### What to produce
Within the entries below, every line containing "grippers" is to be copied.

### Available data
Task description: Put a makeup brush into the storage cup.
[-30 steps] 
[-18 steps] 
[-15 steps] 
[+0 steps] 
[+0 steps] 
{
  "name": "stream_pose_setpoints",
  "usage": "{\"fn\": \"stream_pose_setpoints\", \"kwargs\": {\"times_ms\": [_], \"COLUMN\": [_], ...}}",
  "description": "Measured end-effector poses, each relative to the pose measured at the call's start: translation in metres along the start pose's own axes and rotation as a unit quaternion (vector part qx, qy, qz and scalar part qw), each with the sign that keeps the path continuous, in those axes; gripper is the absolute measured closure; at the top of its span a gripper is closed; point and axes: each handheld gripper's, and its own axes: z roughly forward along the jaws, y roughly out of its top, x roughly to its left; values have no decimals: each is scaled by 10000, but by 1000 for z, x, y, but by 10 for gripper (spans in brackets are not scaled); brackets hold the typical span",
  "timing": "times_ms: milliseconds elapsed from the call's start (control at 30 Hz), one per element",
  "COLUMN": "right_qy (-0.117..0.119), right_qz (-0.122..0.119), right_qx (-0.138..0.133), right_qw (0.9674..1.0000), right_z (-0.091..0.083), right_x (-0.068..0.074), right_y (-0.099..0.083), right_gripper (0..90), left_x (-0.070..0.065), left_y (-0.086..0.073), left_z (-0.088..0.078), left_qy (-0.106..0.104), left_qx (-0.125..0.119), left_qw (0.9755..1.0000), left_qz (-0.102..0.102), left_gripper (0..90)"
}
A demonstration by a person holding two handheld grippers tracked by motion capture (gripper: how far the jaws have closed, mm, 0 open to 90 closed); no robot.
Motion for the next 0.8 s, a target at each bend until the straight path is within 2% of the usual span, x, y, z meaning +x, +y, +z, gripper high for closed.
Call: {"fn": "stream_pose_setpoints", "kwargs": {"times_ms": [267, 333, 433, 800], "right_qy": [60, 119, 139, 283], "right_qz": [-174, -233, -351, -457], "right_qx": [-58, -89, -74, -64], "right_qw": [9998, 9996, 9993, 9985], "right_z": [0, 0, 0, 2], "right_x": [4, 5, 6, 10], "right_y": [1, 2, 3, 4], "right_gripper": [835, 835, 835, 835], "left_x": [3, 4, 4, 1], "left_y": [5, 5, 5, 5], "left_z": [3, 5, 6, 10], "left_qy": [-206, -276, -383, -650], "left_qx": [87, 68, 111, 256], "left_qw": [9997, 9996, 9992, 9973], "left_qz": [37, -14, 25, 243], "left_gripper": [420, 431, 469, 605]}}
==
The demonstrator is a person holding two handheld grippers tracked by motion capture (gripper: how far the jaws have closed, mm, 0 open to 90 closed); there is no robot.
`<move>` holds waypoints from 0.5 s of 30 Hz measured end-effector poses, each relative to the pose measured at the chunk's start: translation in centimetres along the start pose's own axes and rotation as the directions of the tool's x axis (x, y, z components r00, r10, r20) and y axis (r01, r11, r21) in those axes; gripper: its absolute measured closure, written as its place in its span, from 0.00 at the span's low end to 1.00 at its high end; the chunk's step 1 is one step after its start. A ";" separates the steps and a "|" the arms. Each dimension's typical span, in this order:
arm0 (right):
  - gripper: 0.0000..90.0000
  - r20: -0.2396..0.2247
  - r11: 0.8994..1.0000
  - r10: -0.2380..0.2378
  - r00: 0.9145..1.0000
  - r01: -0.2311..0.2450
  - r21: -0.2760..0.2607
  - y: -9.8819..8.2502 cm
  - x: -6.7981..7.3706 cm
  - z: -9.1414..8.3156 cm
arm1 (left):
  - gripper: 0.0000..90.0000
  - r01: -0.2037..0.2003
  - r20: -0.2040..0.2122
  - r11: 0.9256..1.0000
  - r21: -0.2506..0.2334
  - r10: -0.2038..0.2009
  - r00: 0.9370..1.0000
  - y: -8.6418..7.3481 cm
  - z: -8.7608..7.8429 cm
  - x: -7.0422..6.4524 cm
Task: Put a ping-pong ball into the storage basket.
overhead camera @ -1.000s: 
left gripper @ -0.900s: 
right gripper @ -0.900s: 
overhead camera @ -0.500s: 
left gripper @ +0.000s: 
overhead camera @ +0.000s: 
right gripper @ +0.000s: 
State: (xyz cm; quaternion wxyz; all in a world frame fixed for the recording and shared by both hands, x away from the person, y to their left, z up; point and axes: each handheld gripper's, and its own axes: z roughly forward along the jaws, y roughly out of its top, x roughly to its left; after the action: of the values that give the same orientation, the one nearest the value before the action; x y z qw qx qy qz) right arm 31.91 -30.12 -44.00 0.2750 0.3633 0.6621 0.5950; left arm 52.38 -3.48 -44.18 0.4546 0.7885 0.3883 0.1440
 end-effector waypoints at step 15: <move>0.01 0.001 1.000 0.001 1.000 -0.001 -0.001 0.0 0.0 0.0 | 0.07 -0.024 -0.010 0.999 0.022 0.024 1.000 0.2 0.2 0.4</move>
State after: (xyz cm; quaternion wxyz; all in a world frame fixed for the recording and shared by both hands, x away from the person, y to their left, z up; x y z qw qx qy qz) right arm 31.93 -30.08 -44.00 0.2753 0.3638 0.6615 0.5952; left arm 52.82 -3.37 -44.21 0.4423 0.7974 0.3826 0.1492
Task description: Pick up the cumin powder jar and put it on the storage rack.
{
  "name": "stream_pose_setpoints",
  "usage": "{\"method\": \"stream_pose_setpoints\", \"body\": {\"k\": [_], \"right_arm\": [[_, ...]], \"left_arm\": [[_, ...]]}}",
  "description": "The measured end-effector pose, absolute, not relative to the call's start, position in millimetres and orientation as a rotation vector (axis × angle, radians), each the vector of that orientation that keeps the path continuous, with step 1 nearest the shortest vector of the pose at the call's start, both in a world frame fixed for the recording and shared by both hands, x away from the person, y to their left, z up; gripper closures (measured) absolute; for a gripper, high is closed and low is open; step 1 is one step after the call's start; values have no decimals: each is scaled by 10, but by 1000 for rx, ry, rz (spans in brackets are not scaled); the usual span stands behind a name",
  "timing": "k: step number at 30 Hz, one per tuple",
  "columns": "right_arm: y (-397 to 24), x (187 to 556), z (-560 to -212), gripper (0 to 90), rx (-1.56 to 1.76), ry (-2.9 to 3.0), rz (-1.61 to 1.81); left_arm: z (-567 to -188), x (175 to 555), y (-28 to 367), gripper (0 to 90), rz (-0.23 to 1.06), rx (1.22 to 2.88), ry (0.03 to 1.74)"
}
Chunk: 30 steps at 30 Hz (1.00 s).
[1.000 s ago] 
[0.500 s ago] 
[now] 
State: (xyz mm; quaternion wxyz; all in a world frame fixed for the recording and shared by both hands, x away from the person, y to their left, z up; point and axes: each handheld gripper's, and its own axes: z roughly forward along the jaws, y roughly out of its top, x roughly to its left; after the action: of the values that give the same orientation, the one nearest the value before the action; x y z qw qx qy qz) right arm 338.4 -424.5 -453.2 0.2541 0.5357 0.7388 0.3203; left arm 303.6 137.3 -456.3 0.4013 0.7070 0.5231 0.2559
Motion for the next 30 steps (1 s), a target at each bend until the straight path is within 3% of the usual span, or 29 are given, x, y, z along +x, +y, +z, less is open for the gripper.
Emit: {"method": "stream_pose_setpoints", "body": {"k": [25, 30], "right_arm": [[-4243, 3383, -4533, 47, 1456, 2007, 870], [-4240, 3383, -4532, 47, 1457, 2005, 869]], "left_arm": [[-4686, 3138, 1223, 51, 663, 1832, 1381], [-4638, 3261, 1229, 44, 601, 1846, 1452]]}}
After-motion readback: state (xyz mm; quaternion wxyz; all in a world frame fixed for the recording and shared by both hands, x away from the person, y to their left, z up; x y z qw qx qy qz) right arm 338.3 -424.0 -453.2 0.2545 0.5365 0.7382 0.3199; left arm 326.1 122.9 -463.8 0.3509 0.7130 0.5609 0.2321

### Answer to this task
A demonstration by a person holding two handheld grippers tracked by motion capture (gripper: how far the jaws have closed, mm, 0 open to 90 closed); no robot.
The demonstrator is a person holding two handheld grippers tracked by motion capture (gripper: how far the jaws have closed, mm, 0 open to 90 closed); there is no robot.

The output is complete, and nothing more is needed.